Ultimately, success in this unification will be dependent not mainly on technology (which constantly changes) but rather on the fixed properties of people - how we learn, how we communicate, and what sorts of interfaces will help us use our remarkable human powers of intuition and insight, rather than locking us in to preexisting modes of thought. For these reasons, it is a good idea to temper long-term goals and wish-lists with short term milestones and experiments.

In this position paper, we lay out some long term goals for how the paradigm of "on-line interactive program" and "on-line shared interactive document" might be merged. Then we lay out some short term milestone that seem to be reasonable steps along the way to those goals, given current knowledge. Finally, we show some concrete experiments that we have done to work toward those goals and milestones, and briefly analyse the results of these experiments.

Long Term Goals

We take as our long term goals a set of principles that arose out of recent discussions among faculty in New York University's Media Research Lab; Georgia Tech's Graphics, Visualization and Usability Center; and the State University of New York at Stonybrook's Center for Visual Computing. These discussions sought to unite a long term shared research agenda in the "future of documents." Two primary agreements emerged from the conversations: the importance of a "leveraging" approach, and identification of the most significant limitations of current documents. From these agreements, five principles for future research were articulated.

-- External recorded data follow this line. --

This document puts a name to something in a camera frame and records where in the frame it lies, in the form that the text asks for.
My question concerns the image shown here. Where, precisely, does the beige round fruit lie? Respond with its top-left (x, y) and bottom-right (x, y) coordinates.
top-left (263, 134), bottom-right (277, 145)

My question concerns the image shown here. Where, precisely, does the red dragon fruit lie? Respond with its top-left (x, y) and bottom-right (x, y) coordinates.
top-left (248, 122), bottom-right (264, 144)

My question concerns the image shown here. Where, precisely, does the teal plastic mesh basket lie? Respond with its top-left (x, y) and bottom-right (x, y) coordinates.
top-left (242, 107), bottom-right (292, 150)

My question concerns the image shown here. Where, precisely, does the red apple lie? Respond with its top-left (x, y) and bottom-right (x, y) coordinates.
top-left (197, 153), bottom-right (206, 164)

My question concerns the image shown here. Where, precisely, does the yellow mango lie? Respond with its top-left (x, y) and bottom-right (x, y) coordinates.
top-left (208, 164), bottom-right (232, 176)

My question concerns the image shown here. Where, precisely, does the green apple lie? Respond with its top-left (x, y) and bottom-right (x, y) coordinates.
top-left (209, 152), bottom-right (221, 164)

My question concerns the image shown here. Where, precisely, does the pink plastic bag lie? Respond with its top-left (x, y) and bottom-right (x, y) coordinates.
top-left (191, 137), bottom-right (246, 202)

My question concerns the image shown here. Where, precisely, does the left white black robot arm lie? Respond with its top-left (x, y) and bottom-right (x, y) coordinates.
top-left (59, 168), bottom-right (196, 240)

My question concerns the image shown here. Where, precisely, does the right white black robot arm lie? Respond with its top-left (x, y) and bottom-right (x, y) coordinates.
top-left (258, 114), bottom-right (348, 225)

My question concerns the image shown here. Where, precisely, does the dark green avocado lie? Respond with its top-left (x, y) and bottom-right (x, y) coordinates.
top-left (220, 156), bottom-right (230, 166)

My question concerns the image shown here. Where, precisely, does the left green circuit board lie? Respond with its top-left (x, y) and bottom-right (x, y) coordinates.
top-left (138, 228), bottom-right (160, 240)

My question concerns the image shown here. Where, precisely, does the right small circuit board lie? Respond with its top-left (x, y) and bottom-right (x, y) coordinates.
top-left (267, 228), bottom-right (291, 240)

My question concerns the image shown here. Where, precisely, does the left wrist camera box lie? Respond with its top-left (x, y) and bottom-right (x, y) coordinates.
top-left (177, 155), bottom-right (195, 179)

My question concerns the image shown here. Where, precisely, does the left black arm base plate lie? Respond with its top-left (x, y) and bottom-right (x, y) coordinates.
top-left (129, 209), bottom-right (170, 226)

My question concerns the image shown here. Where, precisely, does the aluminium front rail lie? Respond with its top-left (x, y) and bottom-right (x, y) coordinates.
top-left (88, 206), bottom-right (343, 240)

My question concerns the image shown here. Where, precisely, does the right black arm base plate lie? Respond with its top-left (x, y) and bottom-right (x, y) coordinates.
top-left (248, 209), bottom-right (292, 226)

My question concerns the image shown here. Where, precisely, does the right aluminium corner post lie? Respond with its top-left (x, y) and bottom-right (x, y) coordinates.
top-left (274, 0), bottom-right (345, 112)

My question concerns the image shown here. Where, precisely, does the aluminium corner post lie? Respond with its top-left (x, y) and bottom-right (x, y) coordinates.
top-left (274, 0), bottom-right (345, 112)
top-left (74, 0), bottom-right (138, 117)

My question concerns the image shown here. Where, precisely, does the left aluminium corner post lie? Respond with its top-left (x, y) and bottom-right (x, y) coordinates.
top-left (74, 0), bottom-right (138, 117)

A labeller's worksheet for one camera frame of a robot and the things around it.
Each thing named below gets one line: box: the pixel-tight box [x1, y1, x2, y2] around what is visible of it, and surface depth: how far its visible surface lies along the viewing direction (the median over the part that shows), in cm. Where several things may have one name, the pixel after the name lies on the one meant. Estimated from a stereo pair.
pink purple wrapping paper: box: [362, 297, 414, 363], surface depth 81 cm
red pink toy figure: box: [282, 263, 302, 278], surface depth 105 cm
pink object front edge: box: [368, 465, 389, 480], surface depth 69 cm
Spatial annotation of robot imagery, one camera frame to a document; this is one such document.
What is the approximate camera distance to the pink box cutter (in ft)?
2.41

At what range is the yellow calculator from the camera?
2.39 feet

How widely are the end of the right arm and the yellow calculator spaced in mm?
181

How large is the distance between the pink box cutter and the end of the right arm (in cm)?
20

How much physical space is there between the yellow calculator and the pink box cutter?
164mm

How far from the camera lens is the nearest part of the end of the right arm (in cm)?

Leveraging. Our target applications for future documents are high-information activities (e.g business, education, health care, research). These activities require that we make full use of human communicative power, and that we optimally harness the knowledge of individuals who can provide complex information. In order to meet these goals, new information tools must leverage expert knowledge to help non-expert users create powerful program-documents. The effectiveness of this leveraging approach is today demonstrated by point-and-shoot cameras and desktop publishing programs. In each case expert knowledge becomes a part of an information tool, so that it can be used invisibly by a user who may know nothing about the underlying complications - such as focal lengths, ligatures, or real-time responsive animations.

Limitations to Address. The new generation of tools, as well as the program-documents created through them, must address a number of deep problems with the communication tools currently at our disposal. For instance, while humans perceive and create information using multiple sensory and expressive modalities, current tools for creating and disseminating information often make use of only one or two modalities (e.g., only text or speech). At this point, electronic communication tools that closely integrate multiple, simultaneous media forms (e.g. text, speech, animation, and gesture) are the special province of experts, not average citizens. Further, even the most advanced communication forms available lack any ability to adapt to the user, and do not facilitate the active role that cognitive scientists and educators know to be necessary for effective communication and learning. Finally, today's tools are often unavailable when and where they are needed, due to lack of mobility and/or high cost.

Research Principles:

  1. Interface. We must support the variety and depth of human input and output modalities. Research should encompass text input, speech analysis, position tracking, gesture recognition, graphical interaction, computational perception, autostereoscopic display, haptic feedback, situated audio, graphic display, and animation.
  2. Analysis. In order to be responsive to human users, we must be able to analyze human actions accurately, using appropriate models of human behavior, perception, and learning. This allows the user to operate on a higher semantic level, and provides an implicit collaboration between the nonexpert user and the expert author. This information can then be used to guide software agents that understand and follow users' high level directives, so that the user can work at a simple and intuitive level. Effective modeling of the user requires two different thrusts: modeling human perception and modeling human cognition.
  3. Synthesis. Systems must effectively synthesize active and engaging interface agents, ones that assist both authors and receivers in the construction of understanding. The embodiment of these communication agents may be abstract, schematic, or anthropomorphic. Given good models of user intentions, these interfaces can support the modeling behavior necessary for successful authoring by non-experts.
  4. Delivery. Synthesized responses must be available wherever they are needed, requiring techniques for delivering these results across thin wires to inexpensive mobile devices.
  5. Ongoing Assessment. We must set research goals by understanding the contexts into which program-documents are deployed, recognizing the forms that promote understanding and learning, and continually performing user tests of the work that researchers produce.
A shorter-term milestone is allowing authors to make assumptions about users (without full user-modelling happening in the background). This can be very effective (as current authored documents show) and this is the ground in which the MRL is currently working -- as well as in the ground of creating tools for authors to create and shape the reactions and rules that might one day be driven by user models and response.

Short Term Milestones

Short term milestones on which we are currently working include: The experiments described in these sections represent some of our attempts to merge the "on-line interactive program" and "on-line document" paradigms. These experiments are primarily in the area of human animation and figure modeling, as that is the area in which our Laboratory has the expertise required to most effectively pursue related user-interface issues.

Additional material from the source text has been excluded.